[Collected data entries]
########
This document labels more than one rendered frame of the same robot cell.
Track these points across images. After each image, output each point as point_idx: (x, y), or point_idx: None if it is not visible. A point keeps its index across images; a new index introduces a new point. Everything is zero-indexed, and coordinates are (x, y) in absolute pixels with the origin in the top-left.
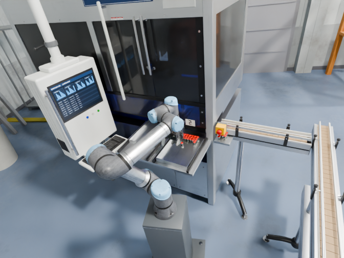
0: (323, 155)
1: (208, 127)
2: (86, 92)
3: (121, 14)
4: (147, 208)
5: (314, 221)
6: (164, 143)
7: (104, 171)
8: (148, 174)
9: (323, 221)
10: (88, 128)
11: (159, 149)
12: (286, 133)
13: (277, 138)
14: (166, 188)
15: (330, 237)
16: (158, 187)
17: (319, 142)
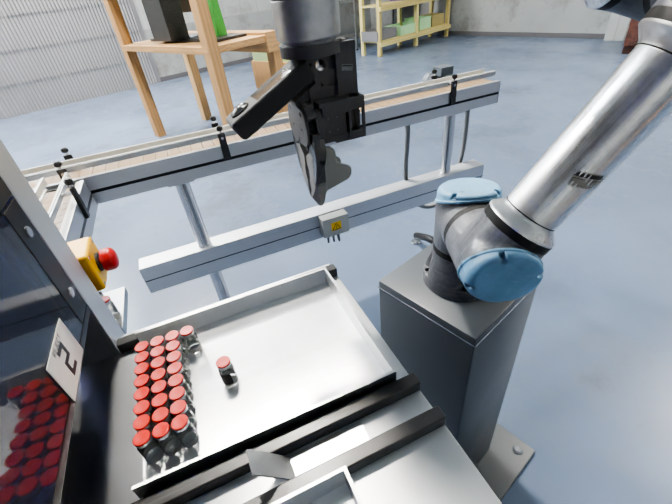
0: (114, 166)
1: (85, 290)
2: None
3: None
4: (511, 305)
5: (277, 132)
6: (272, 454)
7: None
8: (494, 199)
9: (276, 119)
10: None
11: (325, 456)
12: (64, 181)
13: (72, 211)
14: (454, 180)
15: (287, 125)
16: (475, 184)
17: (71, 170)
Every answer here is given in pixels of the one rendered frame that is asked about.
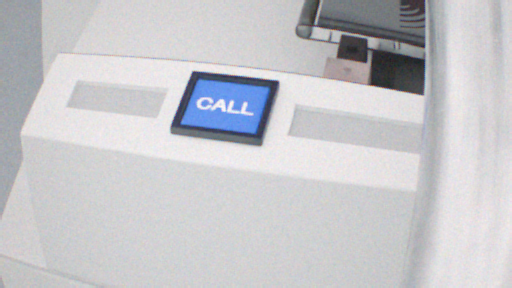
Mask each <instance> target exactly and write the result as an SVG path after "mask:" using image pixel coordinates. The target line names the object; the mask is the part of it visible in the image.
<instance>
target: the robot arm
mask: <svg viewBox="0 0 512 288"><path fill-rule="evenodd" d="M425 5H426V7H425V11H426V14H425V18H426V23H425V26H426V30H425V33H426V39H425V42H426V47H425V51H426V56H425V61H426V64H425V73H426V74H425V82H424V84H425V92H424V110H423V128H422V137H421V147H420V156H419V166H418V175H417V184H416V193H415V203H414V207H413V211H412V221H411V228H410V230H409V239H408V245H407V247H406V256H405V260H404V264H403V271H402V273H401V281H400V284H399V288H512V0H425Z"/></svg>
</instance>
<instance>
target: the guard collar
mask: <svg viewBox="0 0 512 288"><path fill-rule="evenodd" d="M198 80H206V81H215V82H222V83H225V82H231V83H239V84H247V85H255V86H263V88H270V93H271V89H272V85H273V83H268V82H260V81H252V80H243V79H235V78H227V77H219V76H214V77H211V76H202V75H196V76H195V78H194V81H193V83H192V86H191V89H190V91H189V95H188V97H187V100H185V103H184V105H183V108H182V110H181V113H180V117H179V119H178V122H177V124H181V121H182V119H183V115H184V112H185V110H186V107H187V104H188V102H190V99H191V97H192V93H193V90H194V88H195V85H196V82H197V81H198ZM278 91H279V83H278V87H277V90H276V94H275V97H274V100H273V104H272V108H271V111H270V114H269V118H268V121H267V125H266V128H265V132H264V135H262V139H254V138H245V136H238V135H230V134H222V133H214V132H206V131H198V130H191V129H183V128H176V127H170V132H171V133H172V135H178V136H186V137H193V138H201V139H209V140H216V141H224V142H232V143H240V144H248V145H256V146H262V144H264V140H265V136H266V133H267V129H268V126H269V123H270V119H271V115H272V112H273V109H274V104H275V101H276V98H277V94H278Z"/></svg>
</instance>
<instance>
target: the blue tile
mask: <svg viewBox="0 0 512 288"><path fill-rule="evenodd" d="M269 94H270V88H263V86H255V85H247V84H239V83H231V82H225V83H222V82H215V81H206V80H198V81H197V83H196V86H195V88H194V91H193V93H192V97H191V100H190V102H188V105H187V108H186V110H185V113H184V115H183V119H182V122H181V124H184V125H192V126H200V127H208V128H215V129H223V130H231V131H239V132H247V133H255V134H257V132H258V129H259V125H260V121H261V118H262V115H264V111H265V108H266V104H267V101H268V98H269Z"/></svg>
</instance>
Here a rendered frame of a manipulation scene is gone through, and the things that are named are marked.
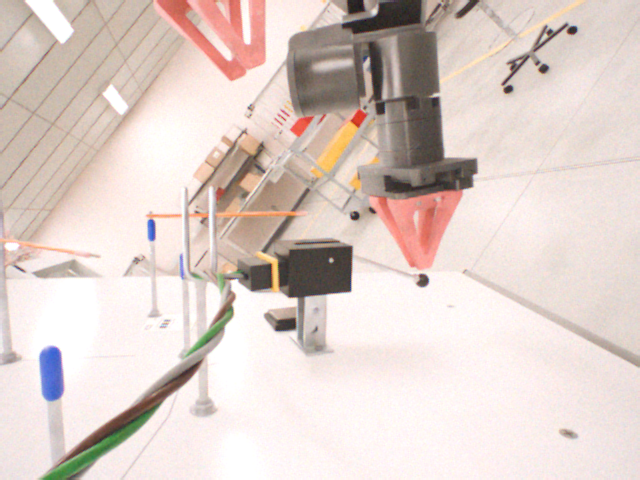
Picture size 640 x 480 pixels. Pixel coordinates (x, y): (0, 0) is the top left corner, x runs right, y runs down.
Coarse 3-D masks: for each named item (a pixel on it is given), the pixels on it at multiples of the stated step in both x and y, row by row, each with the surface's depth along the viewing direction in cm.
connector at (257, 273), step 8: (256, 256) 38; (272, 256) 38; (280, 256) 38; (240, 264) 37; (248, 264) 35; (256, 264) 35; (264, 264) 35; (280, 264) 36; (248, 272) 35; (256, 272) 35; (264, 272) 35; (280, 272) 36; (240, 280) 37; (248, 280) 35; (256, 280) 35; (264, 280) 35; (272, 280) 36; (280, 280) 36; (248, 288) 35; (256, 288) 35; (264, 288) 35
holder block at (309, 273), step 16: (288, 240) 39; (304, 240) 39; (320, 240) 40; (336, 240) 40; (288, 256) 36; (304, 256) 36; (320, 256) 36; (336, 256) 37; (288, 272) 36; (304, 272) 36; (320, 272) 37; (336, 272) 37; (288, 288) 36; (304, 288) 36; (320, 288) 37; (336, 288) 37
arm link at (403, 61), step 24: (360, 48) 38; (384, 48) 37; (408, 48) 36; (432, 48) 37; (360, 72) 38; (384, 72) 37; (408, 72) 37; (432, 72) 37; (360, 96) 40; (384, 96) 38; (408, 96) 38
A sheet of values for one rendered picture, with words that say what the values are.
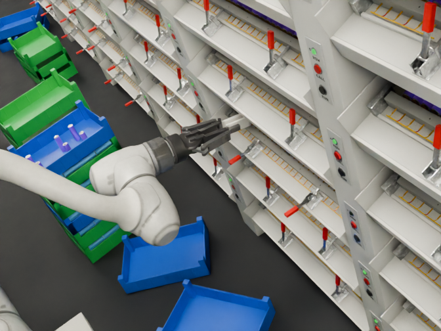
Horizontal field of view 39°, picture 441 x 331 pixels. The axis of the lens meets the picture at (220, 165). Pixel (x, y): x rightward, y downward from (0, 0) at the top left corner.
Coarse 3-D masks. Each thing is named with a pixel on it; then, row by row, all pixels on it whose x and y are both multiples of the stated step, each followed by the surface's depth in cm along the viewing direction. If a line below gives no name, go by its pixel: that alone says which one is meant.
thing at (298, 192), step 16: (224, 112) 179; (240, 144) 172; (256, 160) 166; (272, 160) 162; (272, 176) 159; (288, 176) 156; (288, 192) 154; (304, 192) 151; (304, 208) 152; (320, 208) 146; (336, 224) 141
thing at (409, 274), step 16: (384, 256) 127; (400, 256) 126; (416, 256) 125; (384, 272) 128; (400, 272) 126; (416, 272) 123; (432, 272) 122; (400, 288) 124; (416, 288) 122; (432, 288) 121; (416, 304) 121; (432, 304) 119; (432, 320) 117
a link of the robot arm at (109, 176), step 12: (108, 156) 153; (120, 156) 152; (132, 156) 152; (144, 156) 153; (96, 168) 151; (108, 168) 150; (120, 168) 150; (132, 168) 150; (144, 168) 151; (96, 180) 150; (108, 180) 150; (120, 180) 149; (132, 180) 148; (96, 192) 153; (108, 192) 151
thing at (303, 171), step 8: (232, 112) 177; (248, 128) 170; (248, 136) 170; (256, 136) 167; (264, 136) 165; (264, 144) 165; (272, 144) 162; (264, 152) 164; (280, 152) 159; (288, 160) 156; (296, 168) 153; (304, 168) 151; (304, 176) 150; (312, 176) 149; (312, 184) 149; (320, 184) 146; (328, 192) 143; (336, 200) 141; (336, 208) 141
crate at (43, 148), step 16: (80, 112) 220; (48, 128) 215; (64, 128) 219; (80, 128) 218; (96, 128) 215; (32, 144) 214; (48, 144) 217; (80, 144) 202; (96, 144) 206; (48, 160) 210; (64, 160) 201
########
=== Your instructions ===
Look through the entries above; copy every line holding the string "image".

=== Reply to the exercise ===
Track these points across images. After each image, output each point as point_idx: (x, y), or point_idx: None if it is not visible. A point keeps its index across images; a new index introduces a new point. Everything is zero-indexed, and coordinates are (x, y) in absolute pixels with the origin in the top-left.
Mask each <instance> target exactly and write the result as an SVG path after "mask:" using image pixel coordinates. The target line names the object; the mask is the part of it visible in the image.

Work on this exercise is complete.